As companies worldwide accelerate the deployment of generative artificial intelligence (GenAI), they are increasingly seeking insurance protection against emerging risks — from biased outputs and flawed recommendations to data breaches and intellectual property violations. This growing demand for specialised insurance products is reshaping the corporate risk landscape, according to a new report by the Geneva Association.
The report, titled “GenAI Risks for Businesses: Exploring the Role for Insurance” and published in October 2025, surveyed 600 corporate insurance decision-makers across China, France, Germany, Japan, the UK, and the US. It found widespread GenAI adoption across industries, with the highest levels observed in China and the United States.
According to the study, GenAI risks span seven domains — operational, cybersecurity and privacy, ethical, regulatory, reputational, workforce, and ESG — revealing that the technology both amplifies existing vulnerabilities and creates new ones. Cybersecurity threats topped corporate concerns, followed by third-party liabilities and operational disruptions.
While reputational risks ranked lower on the list, over 90 per cent of respondents expressed interest in AI-specific insurance, with two-thirds willing to pay at least 10 per cent higher premiums for GenAI-related coverage.

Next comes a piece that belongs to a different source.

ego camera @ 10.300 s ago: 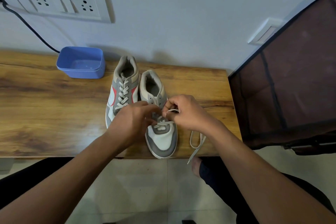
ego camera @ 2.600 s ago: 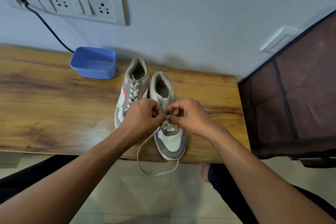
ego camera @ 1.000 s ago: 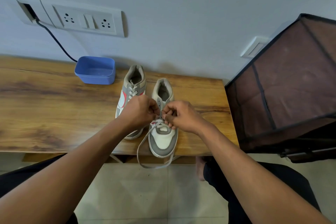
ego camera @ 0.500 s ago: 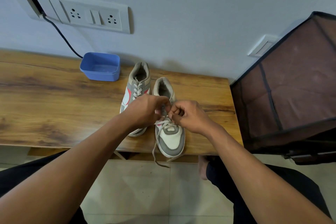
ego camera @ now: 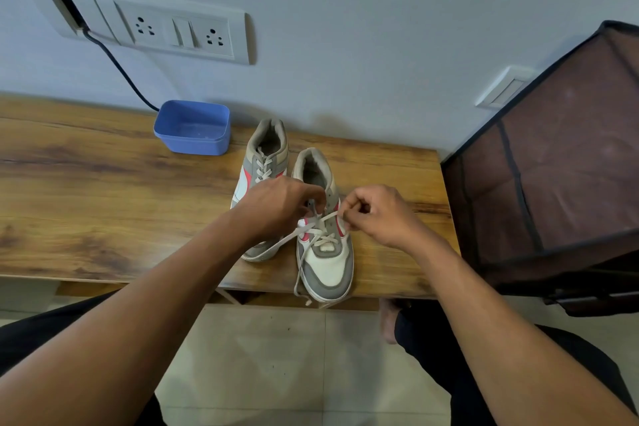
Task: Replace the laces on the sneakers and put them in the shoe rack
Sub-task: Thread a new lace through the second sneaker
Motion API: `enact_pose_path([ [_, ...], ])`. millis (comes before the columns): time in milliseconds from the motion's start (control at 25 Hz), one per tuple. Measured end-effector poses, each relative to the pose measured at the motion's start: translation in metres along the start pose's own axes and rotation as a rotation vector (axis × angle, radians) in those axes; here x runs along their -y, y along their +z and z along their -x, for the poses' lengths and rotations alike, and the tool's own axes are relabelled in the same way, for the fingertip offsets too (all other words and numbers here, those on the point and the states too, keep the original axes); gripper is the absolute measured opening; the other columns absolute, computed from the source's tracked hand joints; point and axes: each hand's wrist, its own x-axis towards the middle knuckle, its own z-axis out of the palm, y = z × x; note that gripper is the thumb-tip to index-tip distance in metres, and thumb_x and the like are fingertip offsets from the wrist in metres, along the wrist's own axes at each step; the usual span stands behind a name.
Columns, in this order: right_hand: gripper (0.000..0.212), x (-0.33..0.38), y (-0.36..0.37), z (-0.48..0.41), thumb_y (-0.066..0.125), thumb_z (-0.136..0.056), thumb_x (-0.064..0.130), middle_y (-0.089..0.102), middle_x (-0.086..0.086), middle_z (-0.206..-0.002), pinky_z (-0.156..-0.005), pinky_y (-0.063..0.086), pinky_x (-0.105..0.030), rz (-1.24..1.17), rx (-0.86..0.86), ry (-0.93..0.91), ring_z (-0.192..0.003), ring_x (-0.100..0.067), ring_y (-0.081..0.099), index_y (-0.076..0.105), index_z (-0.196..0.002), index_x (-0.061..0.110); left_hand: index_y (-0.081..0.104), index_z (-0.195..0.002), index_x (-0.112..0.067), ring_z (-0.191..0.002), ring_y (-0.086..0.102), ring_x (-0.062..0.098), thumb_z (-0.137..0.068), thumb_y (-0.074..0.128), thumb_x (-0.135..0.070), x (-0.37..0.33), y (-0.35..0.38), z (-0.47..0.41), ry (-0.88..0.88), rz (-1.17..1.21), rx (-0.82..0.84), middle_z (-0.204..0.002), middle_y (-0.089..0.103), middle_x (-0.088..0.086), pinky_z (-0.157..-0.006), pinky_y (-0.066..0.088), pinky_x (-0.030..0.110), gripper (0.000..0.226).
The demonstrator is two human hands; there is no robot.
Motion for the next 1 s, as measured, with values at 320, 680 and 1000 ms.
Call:
enact_pose_path([
  [320,0.009,0.006,0.011,0.000,0.082,-0.089,0.010,0.077,0.003,-0.078,-0.068,0.063,-0.028,-0.069,0.096,0.001,-0.070,-0.009,0.074,0.077,-0.090,0.017,0.068,-0.108,-0.035,-0.080,0.058,0.010,-0.095,0.069,-0.021,0.001,0.001,-0.003,-0.002,0.046,0.017,-0.091,0.067,-0.012,-0.062,0.040,0.026,0.020],
  [680,0.017,0.012,0.016,0.001,0.089,-0.083,0.016,0.076,-0.005,-0.081,-0.062,0.063,-0.030,-0.076,0.064,0.040,-0.067,-0.016,0.075,0.073,-0.091,0.013,0.068,-0.106,-0.037,-0.084,0.064,0.013,-0.094,0.065,-0.015,0.000,-0.002,-0.003,-0.043,0.095,0.043,-0.092,0.072,-0.009,-0.072,0.056,0.037,0.025],
  [1000,0.012,0.011,-0.022,0.020,0.086,-0.086,0.014,0.075,0.005,-0.077,-0.065,0.059,-0.024,0.116,0.056,0.093,-0.067,-0.002,0.069,0.076,-0.085,0.020,0.068,-0.112,-0.041,-0.084,0.061,0.011,-0.095,0.065,-0.020,0.004,-0.010,0.003,-0.061,0.105,0.083,-0.089,0.065,-0.013,-0.074,0.054,0.035,0.027],
])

Demand was found to be particularly strong among medium and large enterprises in the technology and financial sectors, as well as in markets with advanced AI adoption.

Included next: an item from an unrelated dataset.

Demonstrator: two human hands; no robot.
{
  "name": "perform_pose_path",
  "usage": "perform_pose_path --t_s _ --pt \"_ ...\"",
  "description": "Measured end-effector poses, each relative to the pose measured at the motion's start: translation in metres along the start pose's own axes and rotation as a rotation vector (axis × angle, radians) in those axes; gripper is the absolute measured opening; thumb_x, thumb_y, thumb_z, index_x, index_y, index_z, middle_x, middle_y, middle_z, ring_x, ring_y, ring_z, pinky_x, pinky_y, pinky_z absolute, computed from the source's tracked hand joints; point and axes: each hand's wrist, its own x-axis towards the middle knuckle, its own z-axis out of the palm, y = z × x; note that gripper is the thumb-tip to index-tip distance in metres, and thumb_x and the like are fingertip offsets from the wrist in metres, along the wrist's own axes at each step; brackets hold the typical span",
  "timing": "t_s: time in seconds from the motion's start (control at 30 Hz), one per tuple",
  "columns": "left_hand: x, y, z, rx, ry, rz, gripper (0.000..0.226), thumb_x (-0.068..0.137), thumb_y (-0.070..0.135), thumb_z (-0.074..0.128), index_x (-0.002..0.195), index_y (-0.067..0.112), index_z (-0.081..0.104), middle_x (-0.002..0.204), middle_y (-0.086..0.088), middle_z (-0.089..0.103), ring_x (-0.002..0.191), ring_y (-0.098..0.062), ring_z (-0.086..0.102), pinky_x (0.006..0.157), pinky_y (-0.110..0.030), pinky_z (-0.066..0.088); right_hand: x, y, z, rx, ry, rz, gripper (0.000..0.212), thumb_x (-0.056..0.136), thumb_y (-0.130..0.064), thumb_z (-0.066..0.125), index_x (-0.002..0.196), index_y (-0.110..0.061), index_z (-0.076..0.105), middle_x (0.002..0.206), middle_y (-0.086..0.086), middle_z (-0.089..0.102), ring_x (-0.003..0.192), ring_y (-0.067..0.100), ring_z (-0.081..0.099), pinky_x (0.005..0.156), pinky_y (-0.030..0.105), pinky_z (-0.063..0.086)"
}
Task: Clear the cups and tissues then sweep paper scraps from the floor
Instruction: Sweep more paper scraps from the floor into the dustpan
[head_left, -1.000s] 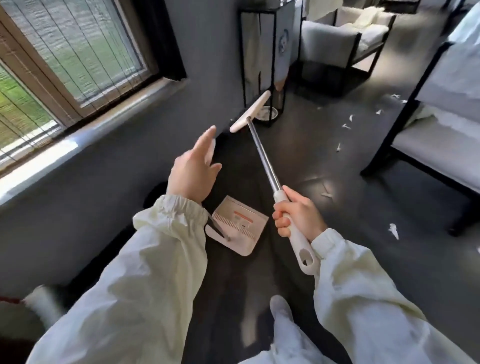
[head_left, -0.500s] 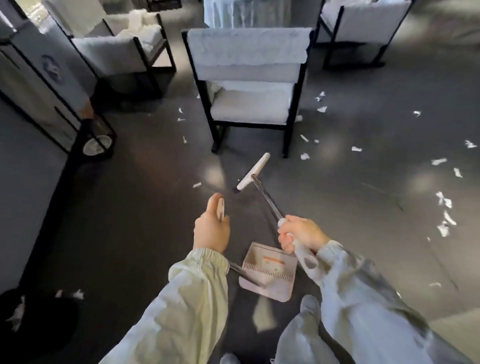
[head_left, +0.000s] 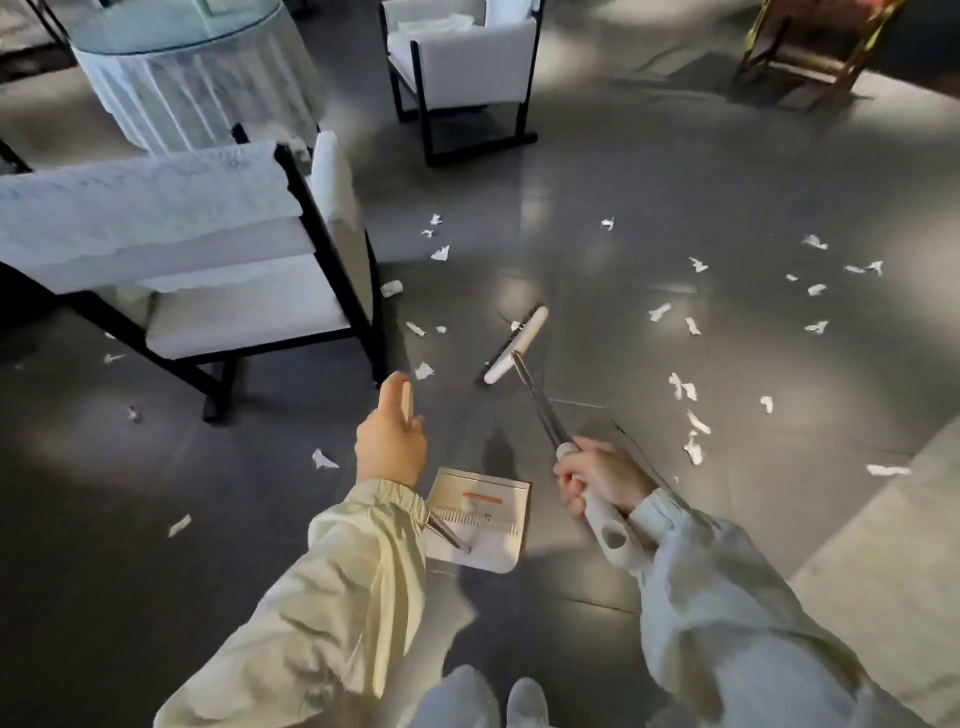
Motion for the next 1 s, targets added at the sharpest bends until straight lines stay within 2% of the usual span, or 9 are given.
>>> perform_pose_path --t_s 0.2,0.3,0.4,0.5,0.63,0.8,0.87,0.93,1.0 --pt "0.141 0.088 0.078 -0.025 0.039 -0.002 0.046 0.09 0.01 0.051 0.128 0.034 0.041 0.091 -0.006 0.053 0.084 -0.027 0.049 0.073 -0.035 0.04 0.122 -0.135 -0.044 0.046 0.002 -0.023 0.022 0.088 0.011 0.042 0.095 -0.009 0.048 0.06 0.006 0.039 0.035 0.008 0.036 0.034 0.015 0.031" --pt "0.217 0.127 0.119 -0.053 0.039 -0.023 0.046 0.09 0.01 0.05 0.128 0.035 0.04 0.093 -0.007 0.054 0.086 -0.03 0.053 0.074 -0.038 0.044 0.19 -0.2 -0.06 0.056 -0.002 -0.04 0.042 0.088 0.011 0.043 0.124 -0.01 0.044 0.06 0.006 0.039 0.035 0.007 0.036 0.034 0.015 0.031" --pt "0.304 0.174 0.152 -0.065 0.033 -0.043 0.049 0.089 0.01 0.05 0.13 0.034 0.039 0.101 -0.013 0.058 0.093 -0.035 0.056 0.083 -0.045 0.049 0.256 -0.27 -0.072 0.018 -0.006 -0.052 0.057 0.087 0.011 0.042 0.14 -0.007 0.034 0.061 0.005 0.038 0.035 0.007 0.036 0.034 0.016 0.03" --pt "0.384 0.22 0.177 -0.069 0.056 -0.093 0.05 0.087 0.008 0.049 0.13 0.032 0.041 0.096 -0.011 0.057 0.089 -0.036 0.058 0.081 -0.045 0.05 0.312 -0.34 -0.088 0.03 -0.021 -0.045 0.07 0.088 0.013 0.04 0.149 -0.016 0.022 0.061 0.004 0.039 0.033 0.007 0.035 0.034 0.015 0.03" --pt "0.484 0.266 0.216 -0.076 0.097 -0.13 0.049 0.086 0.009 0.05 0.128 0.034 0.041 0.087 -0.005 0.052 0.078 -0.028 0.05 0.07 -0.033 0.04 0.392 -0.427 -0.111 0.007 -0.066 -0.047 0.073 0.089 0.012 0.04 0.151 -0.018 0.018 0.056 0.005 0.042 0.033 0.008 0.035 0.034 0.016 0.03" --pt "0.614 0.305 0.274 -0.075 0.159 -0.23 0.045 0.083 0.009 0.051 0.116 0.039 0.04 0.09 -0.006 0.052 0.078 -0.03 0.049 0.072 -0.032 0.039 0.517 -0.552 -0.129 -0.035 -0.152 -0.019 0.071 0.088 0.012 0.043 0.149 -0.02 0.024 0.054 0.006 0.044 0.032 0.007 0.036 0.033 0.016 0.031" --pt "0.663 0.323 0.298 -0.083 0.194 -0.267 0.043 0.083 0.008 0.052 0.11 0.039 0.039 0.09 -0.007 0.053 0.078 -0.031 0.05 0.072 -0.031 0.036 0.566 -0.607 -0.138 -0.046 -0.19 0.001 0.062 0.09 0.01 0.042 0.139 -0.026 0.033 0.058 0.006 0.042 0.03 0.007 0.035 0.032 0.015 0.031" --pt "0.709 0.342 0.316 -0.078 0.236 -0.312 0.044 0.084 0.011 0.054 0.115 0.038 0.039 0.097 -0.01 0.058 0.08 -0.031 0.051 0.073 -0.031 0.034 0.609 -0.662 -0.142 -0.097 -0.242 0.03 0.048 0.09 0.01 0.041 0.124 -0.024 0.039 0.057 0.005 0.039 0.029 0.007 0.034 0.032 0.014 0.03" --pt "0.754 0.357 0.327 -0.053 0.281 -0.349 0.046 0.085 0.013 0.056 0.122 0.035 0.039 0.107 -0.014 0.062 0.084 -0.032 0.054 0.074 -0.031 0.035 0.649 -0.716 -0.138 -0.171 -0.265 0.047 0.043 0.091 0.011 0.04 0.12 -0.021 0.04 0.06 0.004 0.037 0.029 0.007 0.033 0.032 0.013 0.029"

However, the report noted that insurers face significant challenges in assessing and pricing GenAI risks due to their complexity and verification difficulties — similar to the early stages of cyber insurance. “GenAI risks may lead to substantial potential losses and create information asymmetry, which limits coverage capacity,” it stated.
Despite these hurdles, insurers are innovating through the adaptation of existing policies, experimentation with parametric triggers, and the development of standalone AI insurance products — though the market remains in its infancy.

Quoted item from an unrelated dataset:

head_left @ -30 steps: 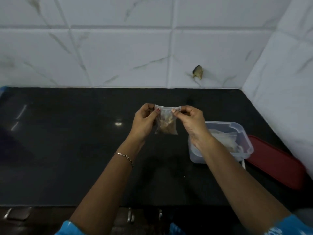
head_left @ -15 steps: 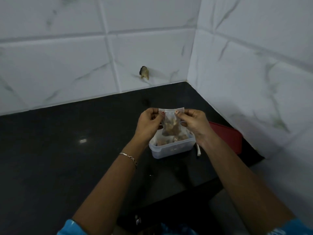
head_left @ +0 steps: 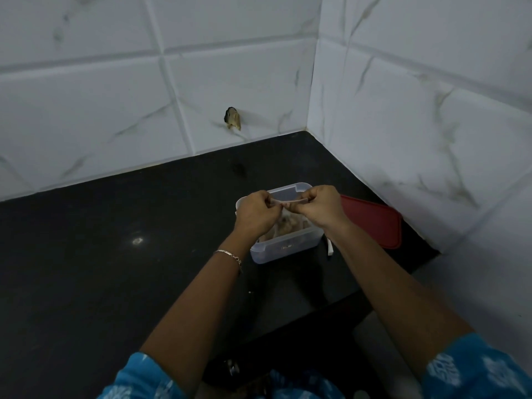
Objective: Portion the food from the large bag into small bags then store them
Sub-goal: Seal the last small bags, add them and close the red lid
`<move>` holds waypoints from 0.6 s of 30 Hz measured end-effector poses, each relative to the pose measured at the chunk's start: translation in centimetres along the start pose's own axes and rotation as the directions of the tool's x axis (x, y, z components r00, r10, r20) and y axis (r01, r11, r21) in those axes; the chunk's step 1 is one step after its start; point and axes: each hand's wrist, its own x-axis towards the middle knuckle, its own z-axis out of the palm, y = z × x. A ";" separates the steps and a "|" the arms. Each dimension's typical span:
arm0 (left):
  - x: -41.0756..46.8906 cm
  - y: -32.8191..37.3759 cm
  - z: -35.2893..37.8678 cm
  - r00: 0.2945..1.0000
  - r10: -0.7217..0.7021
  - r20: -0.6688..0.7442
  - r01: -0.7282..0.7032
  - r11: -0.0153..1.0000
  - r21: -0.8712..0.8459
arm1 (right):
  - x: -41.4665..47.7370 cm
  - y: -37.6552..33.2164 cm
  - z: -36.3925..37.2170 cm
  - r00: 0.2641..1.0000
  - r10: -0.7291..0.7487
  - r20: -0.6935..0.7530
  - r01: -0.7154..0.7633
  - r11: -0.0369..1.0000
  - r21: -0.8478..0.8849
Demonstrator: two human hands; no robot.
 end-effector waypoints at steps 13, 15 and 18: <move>0.2 -0.8 0.8 0.995 0.095 -0.042 -0.081 0.960 0.267 | 0.6 2.1 -4.5 0.970 -0.225 -0.096 0.198 0.953 -0.231; -0.1 -0.7 1.0 0.989 0.137 -0.047 -0.116 0.943 0.311 | 0.8 3.7 -6.4 0.971 -0.193 -0.140 0.148 0.949 -0.277; -0.6 -0.6 1.6 0.966 0.236 -0.102 -0.165 0.875 0.455 | 1.3 7.2 -9.2 0.993 -0.118 -0.030 0.089 0.870 -0.484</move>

The Geneva Association urged the insurance industry to take a proactive approach: “Insurers should clearly define GenAI risk boundaries, pilot modular coverage extensions, and collaborate with technology providers and regulators to develop robust risk assessment frameworks. Such collaboration will help harmonise ethical standards, refine policy terms, and strengthen the industry’s role in enabling responsible AI adoption.”